* Assigned task
Tally the lines below containing "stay" and report only the total.

Entries shown below:

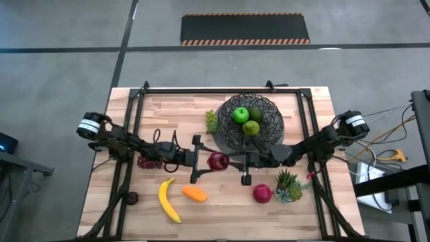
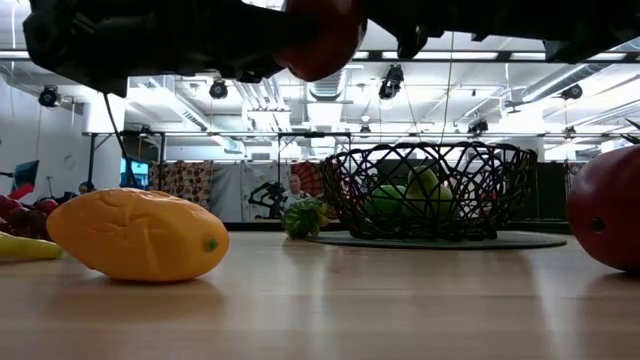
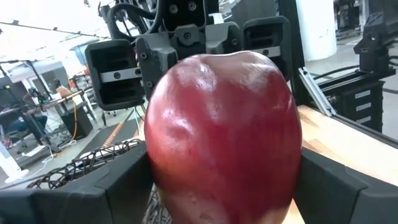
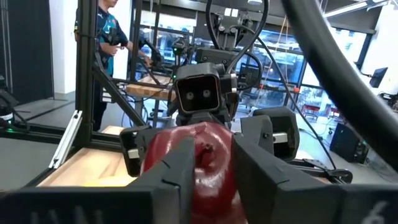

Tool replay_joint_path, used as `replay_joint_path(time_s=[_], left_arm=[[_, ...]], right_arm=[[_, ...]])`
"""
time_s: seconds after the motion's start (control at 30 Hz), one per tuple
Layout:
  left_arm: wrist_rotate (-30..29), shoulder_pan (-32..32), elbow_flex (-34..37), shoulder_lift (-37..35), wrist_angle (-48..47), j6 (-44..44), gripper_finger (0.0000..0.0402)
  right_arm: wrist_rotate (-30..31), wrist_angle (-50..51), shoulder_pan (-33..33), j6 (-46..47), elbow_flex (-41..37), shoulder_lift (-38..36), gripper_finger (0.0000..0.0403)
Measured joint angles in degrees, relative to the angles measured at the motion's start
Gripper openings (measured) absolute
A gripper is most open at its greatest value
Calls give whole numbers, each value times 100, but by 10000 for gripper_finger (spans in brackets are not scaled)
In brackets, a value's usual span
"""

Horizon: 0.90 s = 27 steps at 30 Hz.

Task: Build produce basket
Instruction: Put the red apple into the wire basket

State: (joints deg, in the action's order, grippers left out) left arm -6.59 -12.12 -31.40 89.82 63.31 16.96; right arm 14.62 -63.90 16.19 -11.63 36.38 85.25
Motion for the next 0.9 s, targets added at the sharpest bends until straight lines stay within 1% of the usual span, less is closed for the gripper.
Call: replay_joint_path(time_s=[0.23,0.33,0.47,0.57,0.8,0.9], left_arm=[[0,2,-46,4,17,-3,300],[-4,2,-46,4,14,-8,301],[-20,7,-46,4,24,-8,302],[-189,4,-46,4,22,-3,302],[-274,4,-46,4,21,-6,302],[-293,7,-46,4,15,-6,302]], right_arm=[[-7,-4,0,-106,0,-2,30],[-24,-2,2,-178,3,-2,13],[-65,40,2,-284,67,-2,10],[-231,62,-4,-337,114,0,9],[-241,170,-4,-298,153,0,9],[-251,185,-28,-181,155,0,17]])
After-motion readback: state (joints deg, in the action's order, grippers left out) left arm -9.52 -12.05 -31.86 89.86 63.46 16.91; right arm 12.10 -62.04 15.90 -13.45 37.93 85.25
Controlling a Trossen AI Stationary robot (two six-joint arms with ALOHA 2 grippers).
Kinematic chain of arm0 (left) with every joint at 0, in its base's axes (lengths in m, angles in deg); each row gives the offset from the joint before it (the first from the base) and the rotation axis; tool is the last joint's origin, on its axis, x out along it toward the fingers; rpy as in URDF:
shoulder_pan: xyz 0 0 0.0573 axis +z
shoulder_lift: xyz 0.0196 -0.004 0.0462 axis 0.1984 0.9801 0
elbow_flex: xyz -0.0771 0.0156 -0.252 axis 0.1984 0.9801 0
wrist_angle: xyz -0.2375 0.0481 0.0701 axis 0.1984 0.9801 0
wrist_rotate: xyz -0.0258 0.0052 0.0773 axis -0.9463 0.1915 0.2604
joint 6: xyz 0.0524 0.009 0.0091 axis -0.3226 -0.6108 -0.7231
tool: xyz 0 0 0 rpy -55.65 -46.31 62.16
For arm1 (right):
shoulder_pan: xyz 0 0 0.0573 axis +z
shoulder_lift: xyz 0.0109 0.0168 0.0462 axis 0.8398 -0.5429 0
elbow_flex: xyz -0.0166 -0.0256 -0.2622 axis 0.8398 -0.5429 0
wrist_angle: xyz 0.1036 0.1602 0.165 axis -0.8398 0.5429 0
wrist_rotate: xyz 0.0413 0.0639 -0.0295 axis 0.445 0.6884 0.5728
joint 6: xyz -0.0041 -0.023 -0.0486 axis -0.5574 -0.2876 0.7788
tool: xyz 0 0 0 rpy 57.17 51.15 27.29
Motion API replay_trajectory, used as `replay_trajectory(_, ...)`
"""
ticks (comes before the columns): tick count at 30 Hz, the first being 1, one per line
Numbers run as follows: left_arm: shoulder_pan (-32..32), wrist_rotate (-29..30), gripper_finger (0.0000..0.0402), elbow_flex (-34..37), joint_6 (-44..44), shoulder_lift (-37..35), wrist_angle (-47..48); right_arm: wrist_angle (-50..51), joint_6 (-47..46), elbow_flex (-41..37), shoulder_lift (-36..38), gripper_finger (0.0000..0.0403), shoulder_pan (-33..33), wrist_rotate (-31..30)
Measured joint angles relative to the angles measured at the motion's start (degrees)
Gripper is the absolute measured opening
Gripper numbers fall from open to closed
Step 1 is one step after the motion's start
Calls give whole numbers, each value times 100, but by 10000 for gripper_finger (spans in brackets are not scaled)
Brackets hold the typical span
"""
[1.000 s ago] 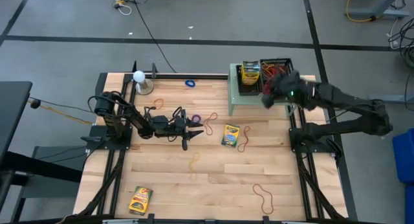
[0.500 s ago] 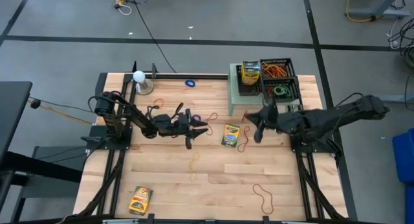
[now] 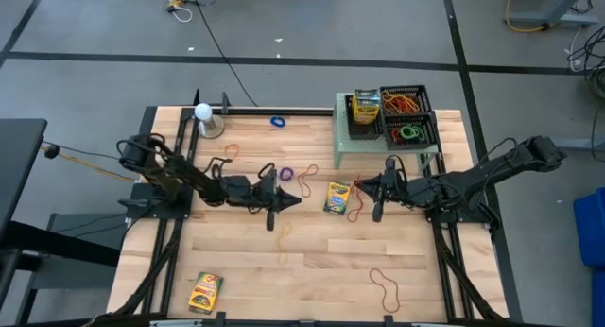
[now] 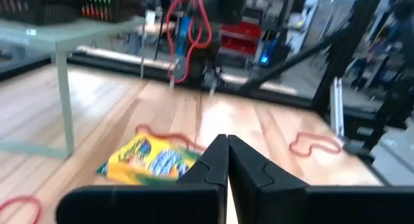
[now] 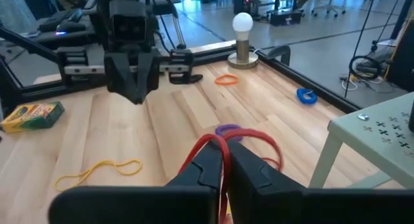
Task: Pick & Place Office Desk Supplies
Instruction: Put the red rubber band into the top right black bin on the shelf
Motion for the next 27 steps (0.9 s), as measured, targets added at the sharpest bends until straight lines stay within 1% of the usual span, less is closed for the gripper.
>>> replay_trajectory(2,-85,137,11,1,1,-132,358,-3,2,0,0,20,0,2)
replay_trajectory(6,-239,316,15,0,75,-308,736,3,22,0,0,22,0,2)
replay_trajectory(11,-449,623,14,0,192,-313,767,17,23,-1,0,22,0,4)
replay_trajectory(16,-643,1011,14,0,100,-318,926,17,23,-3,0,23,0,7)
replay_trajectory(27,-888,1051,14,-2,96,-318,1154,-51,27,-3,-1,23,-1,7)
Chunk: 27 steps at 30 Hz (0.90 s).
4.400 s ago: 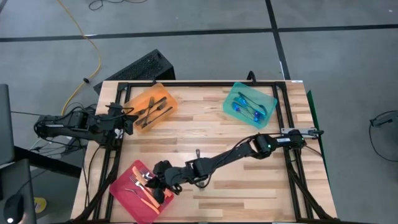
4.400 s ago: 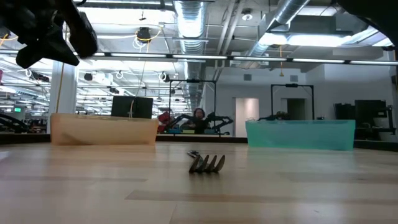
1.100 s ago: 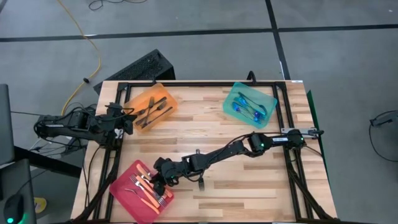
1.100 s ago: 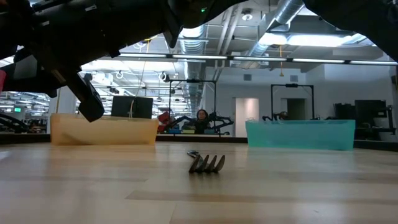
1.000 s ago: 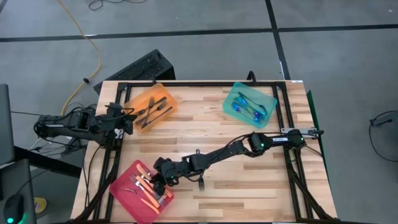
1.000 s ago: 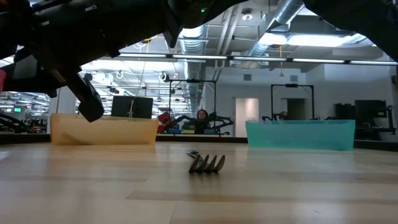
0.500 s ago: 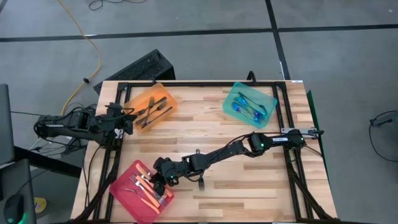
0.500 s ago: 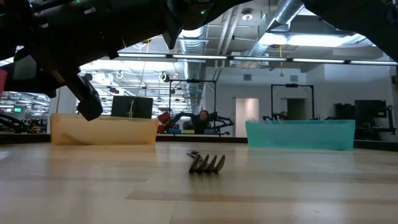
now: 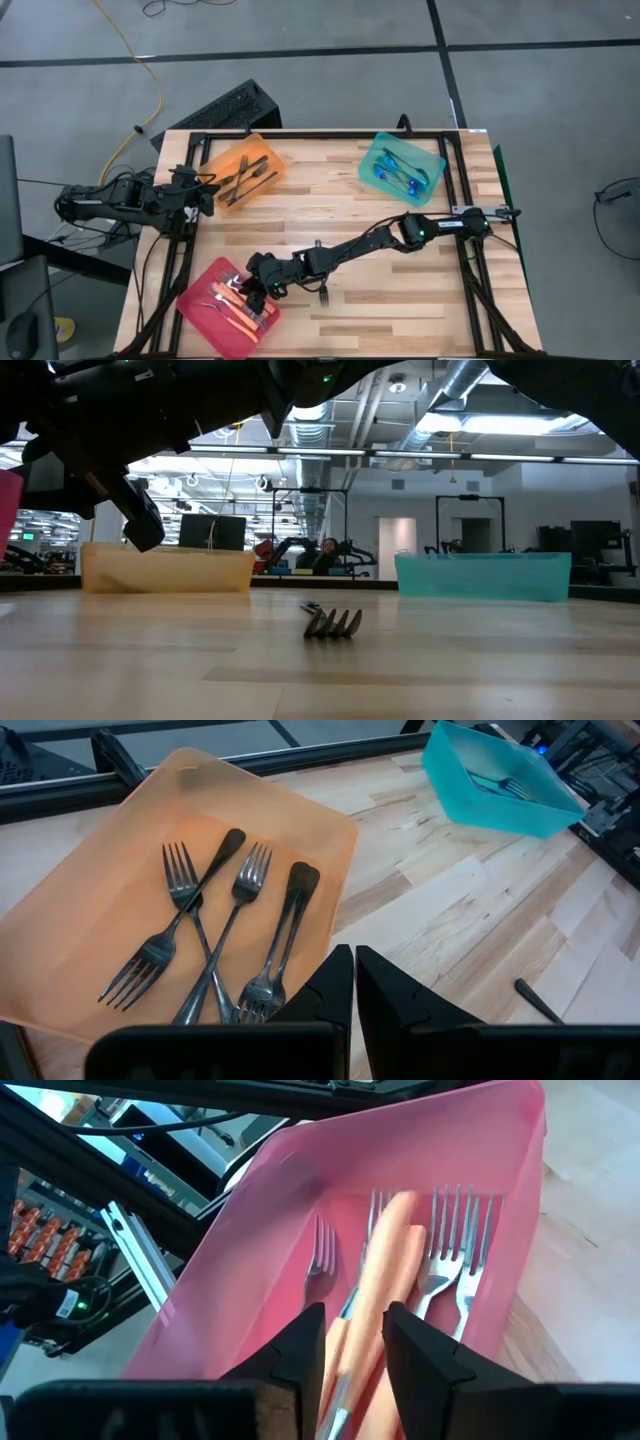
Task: Sort silverware by color (type)
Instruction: Put the orange fork into the pink bin, then put the black fork into the orange bin
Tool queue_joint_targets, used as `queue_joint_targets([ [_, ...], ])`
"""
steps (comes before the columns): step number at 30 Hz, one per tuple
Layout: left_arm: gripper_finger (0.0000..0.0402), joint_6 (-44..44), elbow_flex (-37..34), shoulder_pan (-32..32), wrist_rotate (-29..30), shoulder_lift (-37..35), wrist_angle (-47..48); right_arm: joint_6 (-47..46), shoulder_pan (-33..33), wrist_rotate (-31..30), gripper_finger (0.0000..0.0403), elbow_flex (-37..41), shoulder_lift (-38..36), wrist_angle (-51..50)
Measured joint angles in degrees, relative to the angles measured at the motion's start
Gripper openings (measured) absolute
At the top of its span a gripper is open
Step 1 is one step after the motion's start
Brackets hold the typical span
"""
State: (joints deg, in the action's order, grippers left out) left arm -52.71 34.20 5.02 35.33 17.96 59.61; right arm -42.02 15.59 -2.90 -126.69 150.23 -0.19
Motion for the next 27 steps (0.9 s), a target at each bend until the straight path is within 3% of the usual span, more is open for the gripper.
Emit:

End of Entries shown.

* Written reply
2